I’ll admit, Rare definitely knows how to push consoles hard. They did it with the N64 and they’re doing it again, considering this is a first, maybe second generation GCN game. Gorgeous use of colours in the texturing, amazingly reflective and distorted waters, and fur? Oh yes the fur is beautiful indeed. I don’t know how, but Rare has somehow managed to implement shader effects for grass, Fox’s fur, and even the wooly mammoths in the ice areas. You can almost reach out and feel the fur. There are also heat wave effects in the lava areas, and the sheer size of the areas are indeed a sight to behold. Combined with the water and heat effects, it just looks really good. You can count on Rare for that. All this and a steady 60 FPS that barely wavers. Very impressive indeed.

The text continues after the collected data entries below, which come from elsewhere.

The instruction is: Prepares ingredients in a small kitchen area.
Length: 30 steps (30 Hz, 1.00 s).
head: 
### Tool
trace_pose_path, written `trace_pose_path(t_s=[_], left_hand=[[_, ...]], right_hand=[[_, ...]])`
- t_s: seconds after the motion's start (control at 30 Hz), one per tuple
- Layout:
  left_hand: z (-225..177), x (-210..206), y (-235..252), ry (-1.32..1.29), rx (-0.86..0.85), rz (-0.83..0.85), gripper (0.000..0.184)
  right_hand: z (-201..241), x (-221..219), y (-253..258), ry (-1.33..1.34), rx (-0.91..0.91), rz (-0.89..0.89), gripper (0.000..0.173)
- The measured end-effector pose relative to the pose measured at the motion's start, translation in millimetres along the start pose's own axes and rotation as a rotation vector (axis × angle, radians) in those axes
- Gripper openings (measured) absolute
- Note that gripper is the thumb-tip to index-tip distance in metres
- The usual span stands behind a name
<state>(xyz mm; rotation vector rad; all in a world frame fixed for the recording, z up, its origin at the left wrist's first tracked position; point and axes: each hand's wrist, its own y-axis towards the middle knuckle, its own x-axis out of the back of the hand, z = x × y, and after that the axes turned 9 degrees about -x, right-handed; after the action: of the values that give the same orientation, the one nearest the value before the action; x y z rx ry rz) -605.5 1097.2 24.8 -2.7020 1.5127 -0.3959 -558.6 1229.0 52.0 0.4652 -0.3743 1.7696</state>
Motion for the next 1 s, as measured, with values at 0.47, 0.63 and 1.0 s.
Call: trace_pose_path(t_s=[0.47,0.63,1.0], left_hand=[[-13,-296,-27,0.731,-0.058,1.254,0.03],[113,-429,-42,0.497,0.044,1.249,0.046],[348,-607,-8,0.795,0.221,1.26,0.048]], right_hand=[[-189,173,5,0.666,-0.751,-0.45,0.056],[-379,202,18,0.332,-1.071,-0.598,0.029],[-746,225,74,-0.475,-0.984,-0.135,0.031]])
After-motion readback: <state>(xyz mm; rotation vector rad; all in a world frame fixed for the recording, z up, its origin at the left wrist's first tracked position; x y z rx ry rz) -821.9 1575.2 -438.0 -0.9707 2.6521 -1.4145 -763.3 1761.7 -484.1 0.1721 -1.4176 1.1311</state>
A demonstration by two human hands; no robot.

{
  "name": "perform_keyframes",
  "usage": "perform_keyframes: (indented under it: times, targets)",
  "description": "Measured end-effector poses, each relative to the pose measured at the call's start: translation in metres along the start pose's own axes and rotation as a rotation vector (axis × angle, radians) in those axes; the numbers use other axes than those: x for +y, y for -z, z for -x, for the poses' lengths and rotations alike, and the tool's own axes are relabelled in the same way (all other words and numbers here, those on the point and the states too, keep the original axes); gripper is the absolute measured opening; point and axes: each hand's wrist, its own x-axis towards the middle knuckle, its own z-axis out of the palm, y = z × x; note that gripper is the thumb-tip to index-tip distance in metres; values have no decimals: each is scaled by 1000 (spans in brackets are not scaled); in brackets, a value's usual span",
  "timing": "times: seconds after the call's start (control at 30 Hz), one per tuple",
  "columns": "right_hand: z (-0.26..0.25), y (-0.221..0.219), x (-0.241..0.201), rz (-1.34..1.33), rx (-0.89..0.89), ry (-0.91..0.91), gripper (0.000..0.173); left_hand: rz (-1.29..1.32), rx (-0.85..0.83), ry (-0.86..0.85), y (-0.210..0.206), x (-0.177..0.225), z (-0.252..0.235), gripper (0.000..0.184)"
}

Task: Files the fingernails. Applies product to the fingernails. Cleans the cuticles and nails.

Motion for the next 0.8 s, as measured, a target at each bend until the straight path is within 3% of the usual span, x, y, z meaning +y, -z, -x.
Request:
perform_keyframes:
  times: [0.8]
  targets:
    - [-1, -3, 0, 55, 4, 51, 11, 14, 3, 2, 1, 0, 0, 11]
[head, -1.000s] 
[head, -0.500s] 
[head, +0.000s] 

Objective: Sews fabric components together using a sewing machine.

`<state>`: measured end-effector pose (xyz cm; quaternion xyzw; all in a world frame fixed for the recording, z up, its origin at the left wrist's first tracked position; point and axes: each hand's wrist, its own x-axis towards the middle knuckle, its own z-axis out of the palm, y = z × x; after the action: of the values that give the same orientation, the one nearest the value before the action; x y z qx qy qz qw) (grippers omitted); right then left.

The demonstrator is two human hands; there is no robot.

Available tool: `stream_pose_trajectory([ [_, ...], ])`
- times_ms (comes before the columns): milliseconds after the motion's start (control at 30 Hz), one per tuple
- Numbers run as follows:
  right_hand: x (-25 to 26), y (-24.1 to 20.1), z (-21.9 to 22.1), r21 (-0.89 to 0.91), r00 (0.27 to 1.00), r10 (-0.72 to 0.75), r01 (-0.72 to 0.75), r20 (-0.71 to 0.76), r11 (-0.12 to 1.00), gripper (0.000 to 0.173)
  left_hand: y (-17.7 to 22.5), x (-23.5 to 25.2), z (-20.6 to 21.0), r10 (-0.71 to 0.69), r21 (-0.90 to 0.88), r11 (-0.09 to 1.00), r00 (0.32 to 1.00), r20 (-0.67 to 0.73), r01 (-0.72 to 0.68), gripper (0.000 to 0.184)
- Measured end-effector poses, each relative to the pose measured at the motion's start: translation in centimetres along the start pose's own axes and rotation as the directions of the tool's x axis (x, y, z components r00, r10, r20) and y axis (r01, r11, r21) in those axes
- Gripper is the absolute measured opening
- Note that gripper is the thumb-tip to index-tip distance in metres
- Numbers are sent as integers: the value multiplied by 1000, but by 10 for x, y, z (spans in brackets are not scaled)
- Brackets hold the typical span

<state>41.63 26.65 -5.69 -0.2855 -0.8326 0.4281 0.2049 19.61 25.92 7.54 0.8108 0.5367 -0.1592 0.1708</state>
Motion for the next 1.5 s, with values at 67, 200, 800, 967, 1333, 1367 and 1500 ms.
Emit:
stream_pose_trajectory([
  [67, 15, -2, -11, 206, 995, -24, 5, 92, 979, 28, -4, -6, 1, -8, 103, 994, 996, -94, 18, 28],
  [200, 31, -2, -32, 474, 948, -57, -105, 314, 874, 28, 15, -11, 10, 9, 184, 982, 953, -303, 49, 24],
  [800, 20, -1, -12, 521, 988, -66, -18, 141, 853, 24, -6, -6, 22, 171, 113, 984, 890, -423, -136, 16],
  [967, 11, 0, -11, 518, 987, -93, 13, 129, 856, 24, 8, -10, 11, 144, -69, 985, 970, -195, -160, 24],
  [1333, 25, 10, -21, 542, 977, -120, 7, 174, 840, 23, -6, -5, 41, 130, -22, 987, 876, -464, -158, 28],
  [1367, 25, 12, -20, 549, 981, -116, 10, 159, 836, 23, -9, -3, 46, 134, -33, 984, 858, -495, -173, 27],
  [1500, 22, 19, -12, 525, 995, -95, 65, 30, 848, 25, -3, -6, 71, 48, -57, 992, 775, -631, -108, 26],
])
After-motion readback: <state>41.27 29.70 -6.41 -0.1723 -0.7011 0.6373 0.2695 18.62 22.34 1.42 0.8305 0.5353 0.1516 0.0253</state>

The sound is also impressive, although not quite as impressive as the graphics on first examination. The effects are great, no question there. Fox running, his staff hitting wood, metal, it’s all bang on. The music...well, the music is very good. It’s all MIDI using the MusyX system Factor 5 developed, and some of the tracks sound almost like real instruments, especially the ones with the chanting choirs in the background. There’s only one thing that sticks out like a sore thumb: the victory fanfare that plays every time you get an item. Brass instruments are the worst of any MIDI instruments, even if they are half decent. Composition wise it’s fairly solid, although some tracks are clearly better than others. You’ll recognize the Star Fox melodies from Star Fox 64 and whatnot. Of the new compositions, the music for Cape Claw is probably my favourite, although the music for the Krazoa Shrines is a close second. On the topic of the voices, I would categorize them as over the top, but enjoyable. The two leads (Fox and Krystal) are actually quite good (when Krystal isn’t talking Dino-talk, which is about 5 whole minutes, if that), as is Tricky, Fox’s sidekick.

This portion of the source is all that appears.